MPiSC

Automatically Generated PDF Documents

This site hosts the compiled PDF files from the Typst project source files of MPiSC.

📄 Available Documents

Document	Last Content Update	View	Download
Studying and developing nonblocking distributed MPSC queues	2025-06-15	📕 View	⬇️ PDF

📝 Project Information

Objective

Examination of the shared-memory literature to find potential lock-free, concurrent, multiple-producer single-consumer queue algorithms.
Use the new MPI-3 RMA capabilities to port potential lock-free shared-memory queue algorithms to distributed context.
Potentially optimize MPI RMA ports using MPI-3 SHM + C++11 memory model.
Minimum required characteristics:

Dimension	Desired property
Queue length	Fixed length
Number of producers	Many
Number of consumers	One
Operations	`queue`, `enqueue`
Concurrency	Concurrent & Lock-free

Motivation

Queue is the backbone data structures in many applications: scheduling, event handling, message bufferring.
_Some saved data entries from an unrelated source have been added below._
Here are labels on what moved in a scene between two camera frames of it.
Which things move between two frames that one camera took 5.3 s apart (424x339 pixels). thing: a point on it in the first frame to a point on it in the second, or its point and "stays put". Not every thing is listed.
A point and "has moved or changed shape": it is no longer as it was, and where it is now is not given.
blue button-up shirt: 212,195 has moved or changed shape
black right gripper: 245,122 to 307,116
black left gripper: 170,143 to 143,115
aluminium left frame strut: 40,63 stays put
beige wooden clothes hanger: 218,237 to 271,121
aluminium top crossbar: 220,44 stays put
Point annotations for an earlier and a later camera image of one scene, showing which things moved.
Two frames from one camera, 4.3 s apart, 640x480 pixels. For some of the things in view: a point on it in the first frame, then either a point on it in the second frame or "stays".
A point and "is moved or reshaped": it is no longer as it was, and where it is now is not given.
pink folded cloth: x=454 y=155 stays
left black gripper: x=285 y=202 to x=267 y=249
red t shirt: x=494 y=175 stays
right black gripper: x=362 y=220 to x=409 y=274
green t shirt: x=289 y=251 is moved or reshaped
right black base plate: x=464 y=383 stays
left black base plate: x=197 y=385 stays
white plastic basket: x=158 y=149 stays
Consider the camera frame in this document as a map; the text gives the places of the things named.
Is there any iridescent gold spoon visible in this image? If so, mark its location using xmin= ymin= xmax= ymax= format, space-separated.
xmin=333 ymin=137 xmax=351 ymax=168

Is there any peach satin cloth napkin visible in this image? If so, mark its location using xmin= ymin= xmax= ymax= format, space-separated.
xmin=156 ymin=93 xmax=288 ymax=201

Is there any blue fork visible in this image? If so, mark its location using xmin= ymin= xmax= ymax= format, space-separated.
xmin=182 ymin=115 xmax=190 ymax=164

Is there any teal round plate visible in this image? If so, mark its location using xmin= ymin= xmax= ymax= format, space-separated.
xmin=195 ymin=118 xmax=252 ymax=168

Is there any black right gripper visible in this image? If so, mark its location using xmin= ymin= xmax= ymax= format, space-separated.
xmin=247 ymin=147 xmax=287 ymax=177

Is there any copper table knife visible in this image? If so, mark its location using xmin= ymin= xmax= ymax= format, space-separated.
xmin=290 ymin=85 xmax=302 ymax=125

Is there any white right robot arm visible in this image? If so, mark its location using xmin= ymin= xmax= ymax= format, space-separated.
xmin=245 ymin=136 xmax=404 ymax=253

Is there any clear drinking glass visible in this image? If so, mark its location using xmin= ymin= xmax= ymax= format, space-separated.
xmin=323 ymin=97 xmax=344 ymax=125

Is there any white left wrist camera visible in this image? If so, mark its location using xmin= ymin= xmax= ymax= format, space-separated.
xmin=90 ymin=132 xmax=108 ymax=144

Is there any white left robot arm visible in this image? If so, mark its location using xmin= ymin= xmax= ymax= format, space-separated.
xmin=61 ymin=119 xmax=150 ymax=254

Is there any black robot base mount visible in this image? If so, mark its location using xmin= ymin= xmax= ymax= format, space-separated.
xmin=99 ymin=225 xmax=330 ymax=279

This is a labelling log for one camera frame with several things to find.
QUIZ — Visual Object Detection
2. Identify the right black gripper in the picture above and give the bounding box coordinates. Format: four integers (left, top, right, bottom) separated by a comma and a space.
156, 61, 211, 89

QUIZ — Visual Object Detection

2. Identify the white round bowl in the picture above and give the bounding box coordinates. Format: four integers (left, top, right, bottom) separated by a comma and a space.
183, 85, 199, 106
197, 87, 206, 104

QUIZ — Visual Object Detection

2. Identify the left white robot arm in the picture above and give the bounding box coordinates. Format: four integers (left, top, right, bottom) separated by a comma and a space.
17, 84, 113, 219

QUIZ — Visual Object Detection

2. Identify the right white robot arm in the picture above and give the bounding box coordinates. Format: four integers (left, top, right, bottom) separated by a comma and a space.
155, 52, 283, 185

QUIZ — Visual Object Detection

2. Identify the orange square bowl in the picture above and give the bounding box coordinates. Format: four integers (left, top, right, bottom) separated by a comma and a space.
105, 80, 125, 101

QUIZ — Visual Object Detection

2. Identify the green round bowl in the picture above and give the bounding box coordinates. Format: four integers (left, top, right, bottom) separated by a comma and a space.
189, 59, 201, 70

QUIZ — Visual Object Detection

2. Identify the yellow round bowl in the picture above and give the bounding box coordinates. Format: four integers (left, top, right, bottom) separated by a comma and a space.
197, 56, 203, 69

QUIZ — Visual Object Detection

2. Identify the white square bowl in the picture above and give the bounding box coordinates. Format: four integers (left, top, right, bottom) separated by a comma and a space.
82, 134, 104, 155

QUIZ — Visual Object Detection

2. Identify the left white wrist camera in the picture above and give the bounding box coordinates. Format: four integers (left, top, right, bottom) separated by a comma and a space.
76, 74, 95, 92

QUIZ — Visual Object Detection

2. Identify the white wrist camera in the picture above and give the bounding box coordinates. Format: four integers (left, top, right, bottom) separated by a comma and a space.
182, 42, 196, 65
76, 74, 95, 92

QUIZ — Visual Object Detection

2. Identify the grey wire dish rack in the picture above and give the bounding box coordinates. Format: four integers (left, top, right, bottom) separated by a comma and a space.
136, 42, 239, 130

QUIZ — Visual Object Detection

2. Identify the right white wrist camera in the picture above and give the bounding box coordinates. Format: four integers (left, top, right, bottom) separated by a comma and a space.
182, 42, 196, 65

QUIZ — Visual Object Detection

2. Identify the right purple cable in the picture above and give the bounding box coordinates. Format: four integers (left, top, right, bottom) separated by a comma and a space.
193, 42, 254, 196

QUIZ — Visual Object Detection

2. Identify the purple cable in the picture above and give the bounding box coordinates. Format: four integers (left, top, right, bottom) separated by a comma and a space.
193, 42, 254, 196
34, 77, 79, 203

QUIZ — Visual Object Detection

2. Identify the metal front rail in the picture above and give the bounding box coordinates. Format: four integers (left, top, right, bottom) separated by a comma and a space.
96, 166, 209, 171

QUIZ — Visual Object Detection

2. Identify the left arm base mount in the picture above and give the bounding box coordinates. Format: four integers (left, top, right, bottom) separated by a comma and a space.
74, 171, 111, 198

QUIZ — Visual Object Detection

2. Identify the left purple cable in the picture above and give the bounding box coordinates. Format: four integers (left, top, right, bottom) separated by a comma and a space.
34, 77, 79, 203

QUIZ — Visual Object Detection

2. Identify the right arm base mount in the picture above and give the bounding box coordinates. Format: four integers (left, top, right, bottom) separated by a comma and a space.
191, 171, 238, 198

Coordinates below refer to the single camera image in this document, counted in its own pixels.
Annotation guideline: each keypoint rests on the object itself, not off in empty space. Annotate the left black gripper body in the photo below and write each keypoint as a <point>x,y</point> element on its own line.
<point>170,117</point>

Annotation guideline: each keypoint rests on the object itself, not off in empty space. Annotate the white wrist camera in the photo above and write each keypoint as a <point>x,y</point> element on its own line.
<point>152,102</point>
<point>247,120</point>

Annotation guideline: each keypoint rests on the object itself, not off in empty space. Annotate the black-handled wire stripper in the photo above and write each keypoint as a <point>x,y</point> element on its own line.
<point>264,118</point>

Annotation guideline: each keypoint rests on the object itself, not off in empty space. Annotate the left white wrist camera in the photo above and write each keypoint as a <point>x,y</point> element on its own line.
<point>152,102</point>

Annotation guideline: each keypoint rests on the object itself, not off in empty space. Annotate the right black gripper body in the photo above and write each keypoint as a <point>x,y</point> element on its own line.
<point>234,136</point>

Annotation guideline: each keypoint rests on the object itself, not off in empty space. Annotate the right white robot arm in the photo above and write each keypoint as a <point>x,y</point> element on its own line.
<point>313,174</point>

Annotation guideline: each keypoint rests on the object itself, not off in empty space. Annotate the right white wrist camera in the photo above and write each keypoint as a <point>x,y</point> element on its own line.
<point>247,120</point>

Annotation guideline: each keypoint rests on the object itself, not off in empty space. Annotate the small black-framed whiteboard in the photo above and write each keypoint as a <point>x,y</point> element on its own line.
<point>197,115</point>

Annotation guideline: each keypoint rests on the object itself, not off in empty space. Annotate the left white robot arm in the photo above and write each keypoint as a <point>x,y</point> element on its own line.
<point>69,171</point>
In these applications, the queue may be highly contended, for example, in event handling, there can be multiple sources of events & many consumers of events at the same time. If the queue has not been designed properly, it can become a bottleneck in a highly concurrent environment, adversely affecting the application’s scalability. This sentiment also applies to queues in distributed contexts.
Within the context of shared-memory, there have been plenty of research and testing going into efficient, scalable & lock-free queue algorithms. This presents an opportunity to port these high-quality algorithms to the distributed context, albeit some inherent differences that need to be taken into consideration between the two contexts.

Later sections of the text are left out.